Work to be completed:
Among the entries that follow, the required portion opens with the line containing "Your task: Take" and closes with the line containing "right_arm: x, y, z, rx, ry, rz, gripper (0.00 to". Give that portion again exactly, and nothing else.

[[ Input, beginning ]]

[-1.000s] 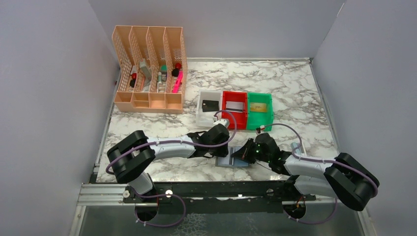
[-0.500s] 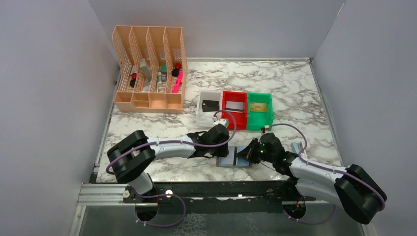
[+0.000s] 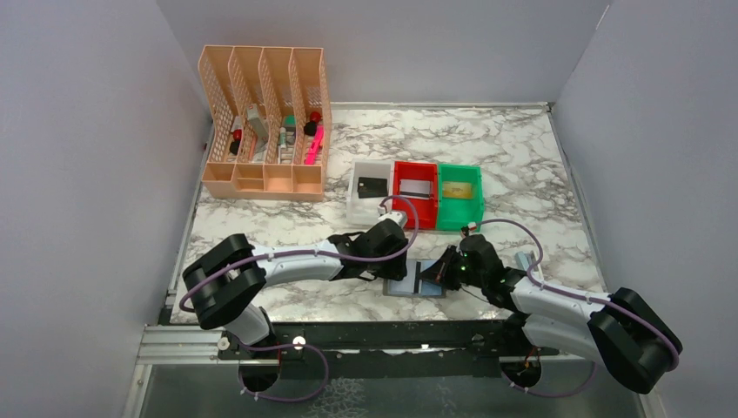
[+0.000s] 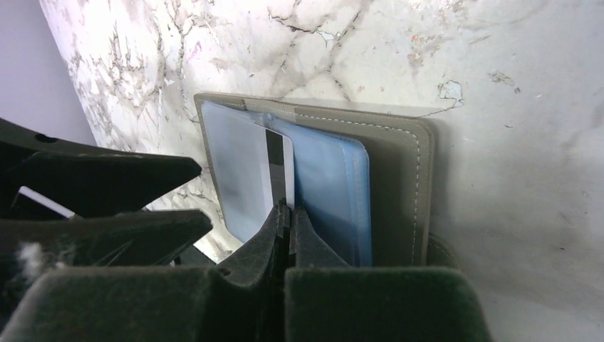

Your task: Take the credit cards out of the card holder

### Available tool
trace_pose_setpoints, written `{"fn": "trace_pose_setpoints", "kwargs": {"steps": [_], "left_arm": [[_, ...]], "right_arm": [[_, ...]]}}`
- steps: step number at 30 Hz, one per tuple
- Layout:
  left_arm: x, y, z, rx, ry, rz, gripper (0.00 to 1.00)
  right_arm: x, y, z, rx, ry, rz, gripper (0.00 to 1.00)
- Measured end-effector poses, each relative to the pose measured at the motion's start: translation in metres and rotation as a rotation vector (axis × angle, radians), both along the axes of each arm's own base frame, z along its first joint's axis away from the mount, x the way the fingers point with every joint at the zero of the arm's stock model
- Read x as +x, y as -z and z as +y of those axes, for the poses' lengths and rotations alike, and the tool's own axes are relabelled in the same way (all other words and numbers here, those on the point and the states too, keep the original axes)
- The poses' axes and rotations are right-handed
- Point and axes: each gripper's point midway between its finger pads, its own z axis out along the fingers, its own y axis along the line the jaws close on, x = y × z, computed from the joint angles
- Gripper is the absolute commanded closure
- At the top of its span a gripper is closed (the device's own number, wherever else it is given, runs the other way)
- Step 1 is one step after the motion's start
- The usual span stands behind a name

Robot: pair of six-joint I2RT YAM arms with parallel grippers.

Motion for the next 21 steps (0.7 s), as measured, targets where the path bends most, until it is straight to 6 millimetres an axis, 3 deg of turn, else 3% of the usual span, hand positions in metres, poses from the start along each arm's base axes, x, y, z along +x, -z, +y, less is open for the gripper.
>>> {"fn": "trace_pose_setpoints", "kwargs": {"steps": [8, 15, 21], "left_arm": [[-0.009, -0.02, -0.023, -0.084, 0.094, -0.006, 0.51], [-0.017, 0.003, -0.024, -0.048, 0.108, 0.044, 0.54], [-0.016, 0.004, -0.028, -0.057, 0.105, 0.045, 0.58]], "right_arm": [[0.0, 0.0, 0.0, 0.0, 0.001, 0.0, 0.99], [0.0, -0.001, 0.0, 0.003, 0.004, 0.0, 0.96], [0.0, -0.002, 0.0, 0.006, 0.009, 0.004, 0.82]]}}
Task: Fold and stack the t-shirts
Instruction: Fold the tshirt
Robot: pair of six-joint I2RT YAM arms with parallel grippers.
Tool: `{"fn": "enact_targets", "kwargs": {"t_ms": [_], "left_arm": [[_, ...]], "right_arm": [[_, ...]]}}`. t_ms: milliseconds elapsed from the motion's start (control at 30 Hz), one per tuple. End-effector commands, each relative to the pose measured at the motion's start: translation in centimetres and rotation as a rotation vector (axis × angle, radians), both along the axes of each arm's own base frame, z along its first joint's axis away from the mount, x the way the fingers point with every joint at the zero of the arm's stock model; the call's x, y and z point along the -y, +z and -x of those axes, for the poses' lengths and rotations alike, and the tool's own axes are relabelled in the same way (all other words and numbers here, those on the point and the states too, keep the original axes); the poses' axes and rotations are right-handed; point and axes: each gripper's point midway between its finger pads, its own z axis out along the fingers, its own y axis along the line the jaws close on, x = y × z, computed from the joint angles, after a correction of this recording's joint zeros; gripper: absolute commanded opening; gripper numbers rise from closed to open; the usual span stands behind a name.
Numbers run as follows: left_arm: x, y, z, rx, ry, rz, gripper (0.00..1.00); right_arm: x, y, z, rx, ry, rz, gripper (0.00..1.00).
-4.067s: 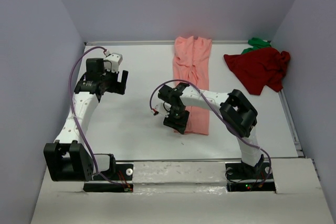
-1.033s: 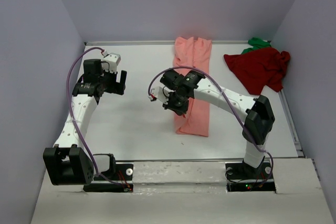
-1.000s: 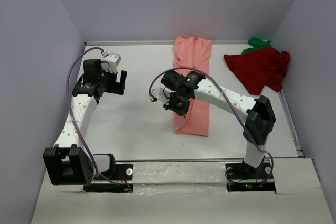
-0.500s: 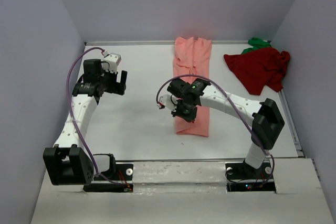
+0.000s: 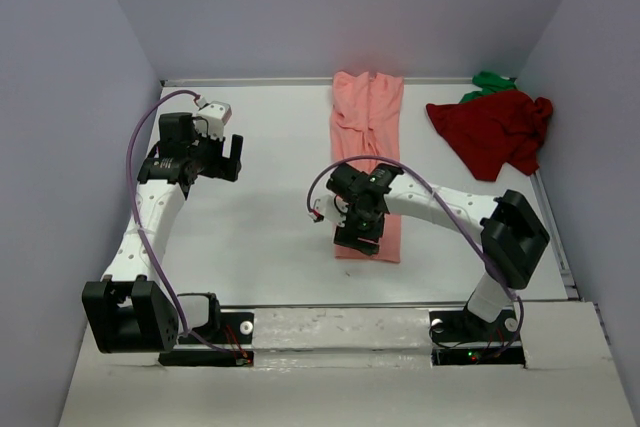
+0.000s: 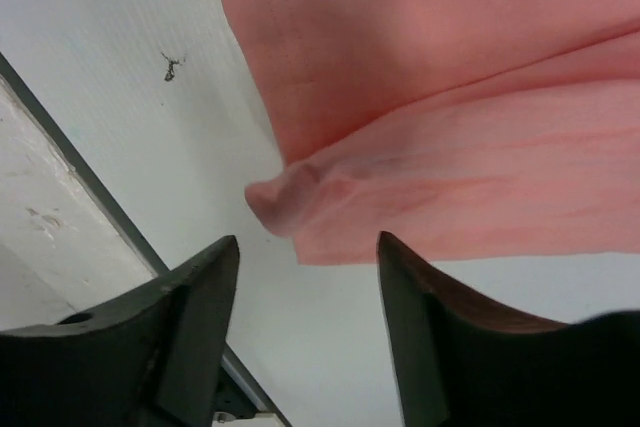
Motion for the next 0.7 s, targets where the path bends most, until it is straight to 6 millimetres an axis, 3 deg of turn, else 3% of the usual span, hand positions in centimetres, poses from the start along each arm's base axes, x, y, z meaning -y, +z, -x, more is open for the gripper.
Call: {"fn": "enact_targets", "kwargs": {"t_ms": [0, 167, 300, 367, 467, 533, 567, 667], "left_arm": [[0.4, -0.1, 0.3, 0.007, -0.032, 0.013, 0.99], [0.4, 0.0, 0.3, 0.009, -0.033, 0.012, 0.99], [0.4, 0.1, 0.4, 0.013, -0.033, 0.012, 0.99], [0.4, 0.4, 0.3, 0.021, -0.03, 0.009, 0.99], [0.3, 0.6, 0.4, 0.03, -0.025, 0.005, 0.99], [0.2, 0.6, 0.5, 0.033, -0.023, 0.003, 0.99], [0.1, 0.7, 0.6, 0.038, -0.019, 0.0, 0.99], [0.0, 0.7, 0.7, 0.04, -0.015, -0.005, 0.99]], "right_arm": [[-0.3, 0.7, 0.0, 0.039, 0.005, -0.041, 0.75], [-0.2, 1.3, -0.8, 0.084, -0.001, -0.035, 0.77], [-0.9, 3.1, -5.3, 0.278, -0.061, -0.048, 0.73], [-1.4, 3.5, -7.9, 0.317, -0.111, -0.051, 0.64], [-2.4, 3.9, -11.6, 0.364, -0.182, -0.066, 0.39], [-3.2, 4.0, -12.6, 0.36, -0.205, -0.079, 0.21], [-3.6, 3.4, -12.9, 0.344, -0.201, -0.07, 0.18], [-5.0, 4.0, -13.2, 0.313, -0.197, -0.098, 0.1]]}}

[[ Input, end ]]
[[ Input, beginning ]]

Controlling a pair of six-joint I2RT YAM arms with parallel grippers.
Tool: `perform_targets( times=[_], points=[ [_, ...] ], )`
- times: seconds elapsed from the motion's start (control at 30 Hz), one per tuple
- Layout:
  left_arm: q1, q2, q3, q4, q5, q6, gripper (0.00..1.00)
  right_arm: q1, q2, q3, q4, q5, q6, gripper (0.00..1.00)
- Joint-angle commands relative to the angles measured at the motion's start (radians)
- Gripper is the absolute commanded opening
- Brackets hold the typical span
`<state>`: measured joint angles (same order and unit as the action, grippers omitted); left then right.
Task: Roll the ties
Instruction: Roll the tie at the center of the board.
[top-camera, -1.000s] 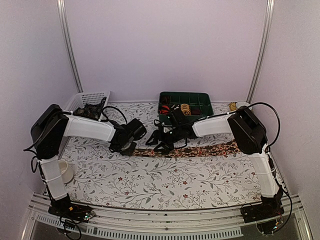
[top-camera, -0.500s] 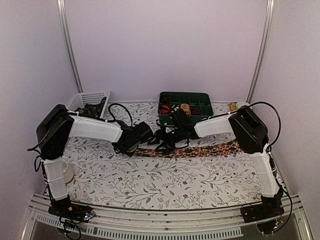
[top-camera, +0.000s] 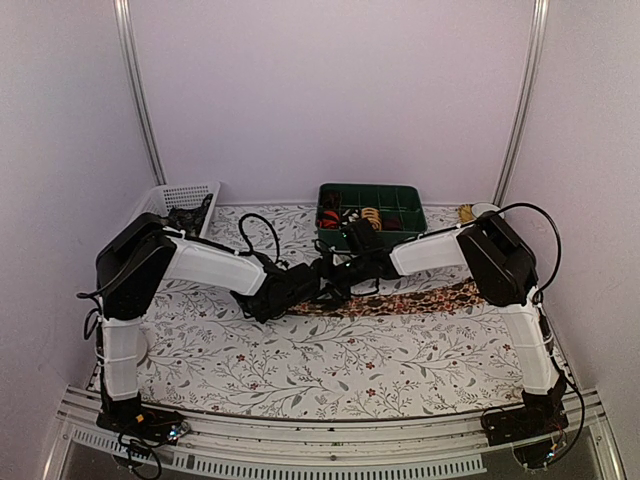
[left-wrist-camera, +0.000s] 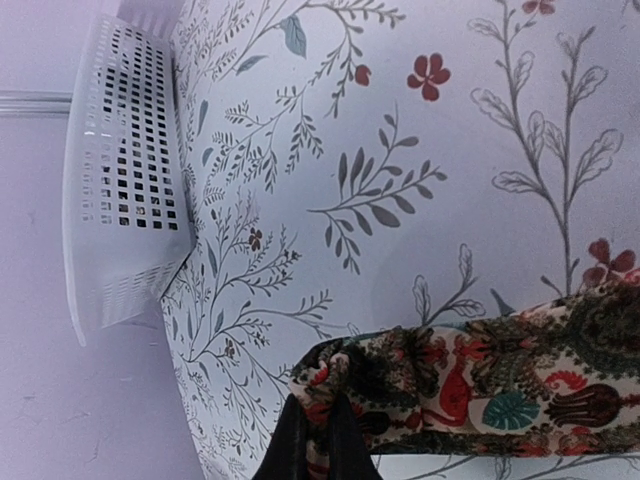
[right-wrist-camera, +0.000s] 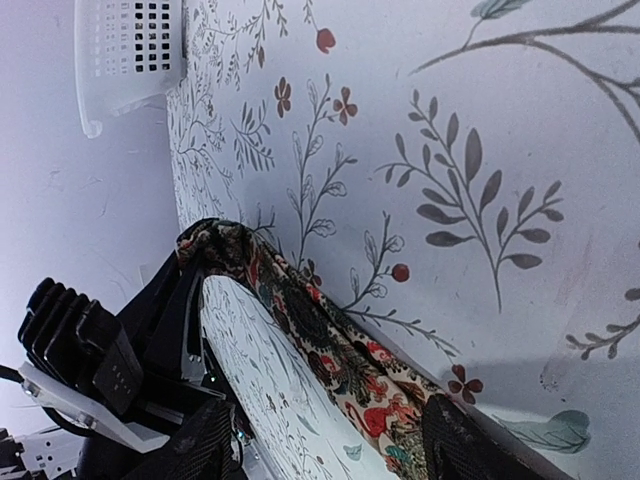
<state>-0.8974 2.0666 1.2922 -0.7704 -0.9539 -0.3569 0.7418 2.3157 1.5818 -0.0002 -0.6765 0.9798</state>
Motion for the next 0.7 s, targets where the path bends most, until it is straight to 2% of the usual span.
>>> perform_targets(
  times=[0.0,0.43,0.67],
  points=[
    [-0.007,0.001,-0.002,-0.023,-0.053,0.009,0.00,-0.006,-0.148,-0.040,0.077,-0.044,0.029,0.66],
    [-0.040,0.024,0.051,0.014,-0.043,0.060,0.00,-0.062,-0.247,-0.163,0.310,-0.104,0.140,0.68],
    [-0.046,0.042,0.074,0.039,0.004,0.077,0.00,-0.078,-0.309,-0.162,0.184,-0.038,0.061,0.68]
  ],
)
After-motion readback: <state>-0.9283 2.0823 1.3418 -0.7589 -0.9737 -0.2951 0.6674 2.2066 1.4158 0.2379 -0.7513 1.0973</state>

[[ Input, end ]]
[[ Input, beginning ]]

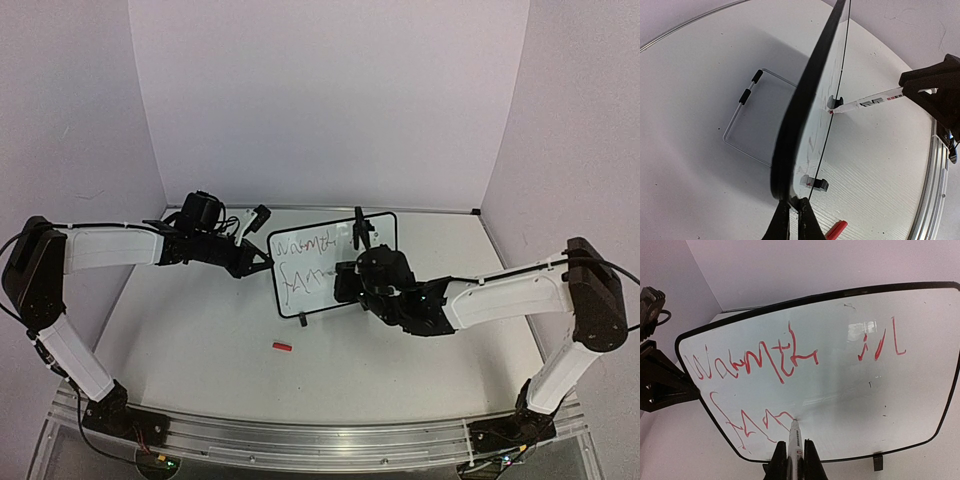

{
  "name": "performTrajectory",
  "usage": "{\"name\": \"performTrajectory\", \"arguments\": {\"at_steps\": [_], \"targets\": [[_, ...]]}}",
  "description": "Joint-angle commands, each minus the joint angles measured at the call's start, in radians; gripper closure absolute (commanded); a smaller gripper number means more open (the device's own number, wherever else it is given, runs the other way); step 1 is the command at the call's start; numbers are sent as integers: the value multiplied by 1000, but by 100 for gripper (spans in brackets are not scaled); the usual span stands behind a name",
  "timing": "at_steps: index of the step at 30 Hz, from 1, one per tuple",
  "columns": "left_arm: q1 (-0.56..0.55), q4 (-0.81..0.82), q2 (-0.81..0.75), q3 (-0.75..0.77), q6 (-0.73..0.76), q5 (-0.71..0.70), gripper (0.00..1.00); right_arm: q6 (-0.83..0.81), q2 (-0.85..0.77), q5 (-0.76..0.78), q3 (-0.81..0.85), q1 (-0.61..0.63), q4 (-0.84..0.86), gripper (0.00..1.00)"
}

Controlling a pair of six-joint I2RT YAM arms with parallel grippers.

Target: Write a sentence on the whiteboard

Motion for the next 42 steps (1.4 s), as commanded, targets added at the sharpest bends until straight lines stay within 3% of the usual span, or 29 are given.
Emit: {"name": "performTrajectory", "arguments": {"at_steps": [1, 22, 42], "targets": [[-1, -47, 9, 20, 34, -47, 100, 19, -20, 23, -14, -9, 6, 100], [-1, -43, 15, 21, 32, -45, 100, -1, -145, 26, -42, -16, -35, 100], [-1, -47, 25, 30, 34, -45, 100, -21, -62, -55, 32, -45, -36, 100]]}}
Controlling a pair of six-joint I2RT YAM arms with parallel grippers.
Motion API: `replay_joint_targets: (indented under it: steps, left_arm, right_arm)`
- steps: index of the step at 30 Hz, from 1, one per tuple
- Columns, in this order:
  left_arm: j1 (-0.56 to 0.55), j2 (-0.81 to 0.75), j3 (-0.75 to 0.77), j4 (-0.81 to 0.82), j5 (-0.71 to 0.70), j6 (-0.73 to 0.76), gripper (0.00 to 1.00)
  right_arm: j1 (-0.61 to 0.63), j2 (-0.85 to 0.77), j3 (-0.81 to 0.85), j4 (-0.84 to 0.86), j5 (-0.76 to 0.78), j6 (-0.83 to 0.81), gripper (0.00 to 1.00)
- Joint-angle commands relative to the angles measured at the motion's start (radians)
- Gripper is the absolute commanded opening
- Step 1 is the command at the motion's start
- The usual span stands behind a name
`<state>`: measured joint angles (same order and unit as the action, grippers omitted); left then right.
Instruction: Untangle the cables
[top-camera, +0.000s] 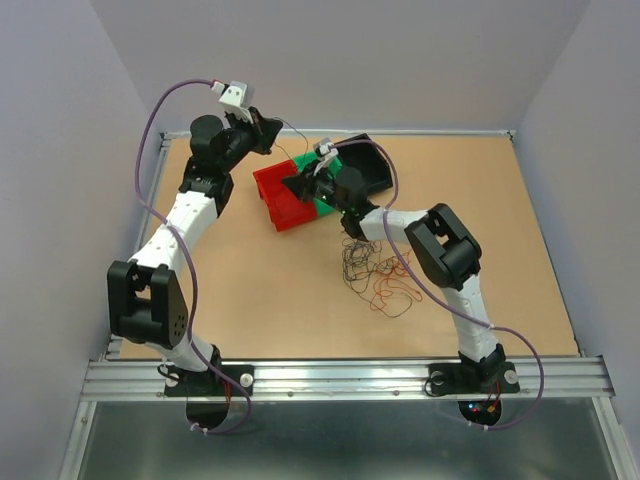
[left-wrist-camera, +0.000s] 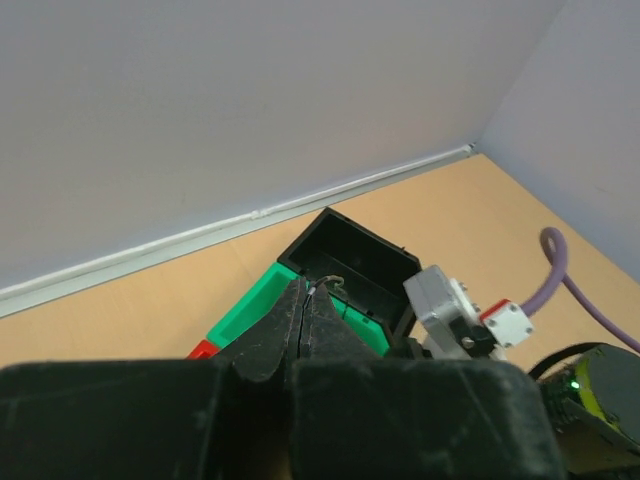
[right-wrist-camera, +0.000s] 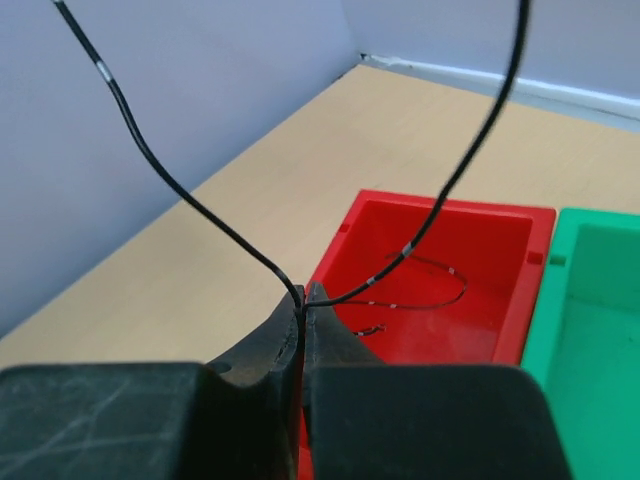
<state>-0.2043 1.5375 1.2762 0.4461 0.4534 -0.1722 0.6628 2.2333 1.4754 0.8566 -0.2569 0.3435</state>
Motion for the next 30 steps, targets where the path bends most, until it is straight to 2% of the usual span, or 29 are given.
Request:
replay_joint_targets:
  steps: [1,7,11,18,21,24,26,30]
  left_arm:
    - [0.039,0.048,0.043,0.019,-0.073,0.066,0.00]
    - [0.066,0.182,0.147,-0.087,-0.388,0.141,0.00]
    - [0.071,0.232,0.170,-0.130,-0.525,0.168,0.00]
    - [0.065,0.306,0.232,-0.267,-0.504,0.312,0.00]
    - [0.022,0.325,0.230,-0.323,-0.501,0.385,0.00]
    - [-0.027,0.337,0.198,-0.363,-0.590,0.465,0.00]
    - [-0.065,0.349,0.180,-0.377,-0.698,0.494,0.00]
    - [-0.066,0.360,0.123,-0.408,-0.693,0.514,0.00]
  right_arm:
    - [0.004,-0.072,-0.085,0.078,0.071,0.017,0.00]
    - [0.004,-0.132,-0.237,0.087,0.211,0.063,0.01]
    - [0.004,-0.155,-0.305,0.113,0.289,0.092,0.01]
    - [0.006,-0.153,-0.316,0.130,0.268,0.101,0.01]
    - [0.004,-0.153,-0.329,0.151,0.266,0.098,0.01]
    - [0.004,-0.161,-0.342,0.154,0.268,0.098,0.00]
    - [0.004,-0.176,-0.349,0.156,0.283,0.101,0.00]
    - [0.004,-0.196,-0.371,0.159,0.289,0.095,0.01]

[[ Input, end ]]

Task result:
Your task: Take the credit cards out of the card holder

### Available tool
trace_pose_setpoints, written `{"fn": "trace_pose_setpoints", "kwargs": {"steps": [_], "left_arm": [[_, ...]], "right_arm": [[_, ...]]}}`
- steps: step number at 30 Hz, one per tuple
- Layout:
  left_arm: x, y, z, rx, ry, rz, gripper (0.00 to 1.00)
  right_arm: x, y, z, rx, ry, rz, gripper (0.00 to 1.00)

That concludes the answer.